Find a coordinate transformation diagonalizing the quadratic form.
Interesting in answering number 2. So, here is my approach:- Step 1:- Write the matrix representation of the equation, that is
A=
1 1 3
1 1 -3
3 -3 -3
Step 2: After doing this I then use a regular 3x3 matrix diagonalisation procedure. That includes finding the eigen values and vectors, and using this formula :- D=P^-1(A)P. Is that the right approach?
Diagonalization of a matrix as a linear map is different from a diagonalization of a matrix as a quadratic form. $P^{-1}AP$ is the linear map diagonalization. For a quadratic form, consider the coordinate change $x=P\hat x$, then $p(x)=x^TAx=\hat x^TP^TAP\hat x$, that is we have $P^TAP$ diagonalization instead.

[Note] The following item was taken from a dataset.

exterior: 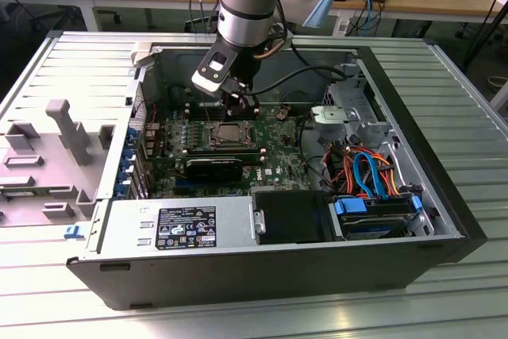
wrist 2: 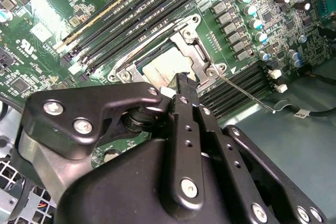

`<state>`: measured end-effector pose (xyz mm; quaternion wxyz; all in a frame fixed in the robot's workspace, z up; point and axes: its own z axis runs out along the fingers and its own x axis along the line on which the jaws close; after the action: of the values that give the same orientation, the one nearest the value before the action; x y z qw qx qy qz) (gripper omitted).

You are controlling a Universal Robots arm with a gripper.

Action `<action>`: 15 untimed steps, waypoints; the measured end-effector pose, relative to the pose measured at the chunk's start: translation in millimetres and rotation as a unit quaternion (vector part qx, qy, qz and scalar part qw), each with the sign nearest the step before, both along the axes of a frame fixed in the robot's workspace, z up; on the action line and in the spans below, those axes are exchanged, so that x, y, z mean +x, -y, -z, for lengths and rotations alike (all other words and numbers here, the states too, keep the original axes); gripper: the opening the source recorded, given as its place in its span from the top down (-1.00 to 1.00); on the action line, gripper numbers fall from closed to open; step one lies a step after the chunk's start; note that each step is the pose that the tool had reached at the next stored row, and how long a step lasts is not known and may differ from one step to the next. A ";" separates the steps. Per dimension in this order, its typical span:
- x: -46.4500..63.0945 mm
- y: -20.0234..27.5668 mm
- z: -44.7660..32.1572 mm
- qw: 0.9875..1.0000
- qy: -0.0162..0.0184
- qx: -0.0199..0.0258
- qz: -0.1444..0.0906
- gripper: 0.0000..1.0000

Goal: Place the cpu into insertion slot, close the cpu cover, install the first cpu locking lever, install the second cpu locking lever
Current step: 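Install the first cpu locking lever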

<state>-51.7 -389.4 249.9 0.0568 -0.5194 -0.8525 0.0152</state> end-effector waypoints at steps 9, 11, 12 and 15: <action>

It can be done by completing the squares in $p(x)$ or $LDL$ decomposition.
When you complete the squares in $p(x)$ you will get $$ p(x)=(x_1+x_2+3x_3)^2-3(x_2+3x_3)^2+3x_2^2. $$ Then with $$ \tilde x=\pmatrix{1 & 1 & 3\\0 & 1 & 0\\0 & 1 & 2}x=Px $$ it becomes $$ A=P^T\pmatrix{1 & 0 & 0\\0 & 3 & 0\\0 & 0 & -3}P. $$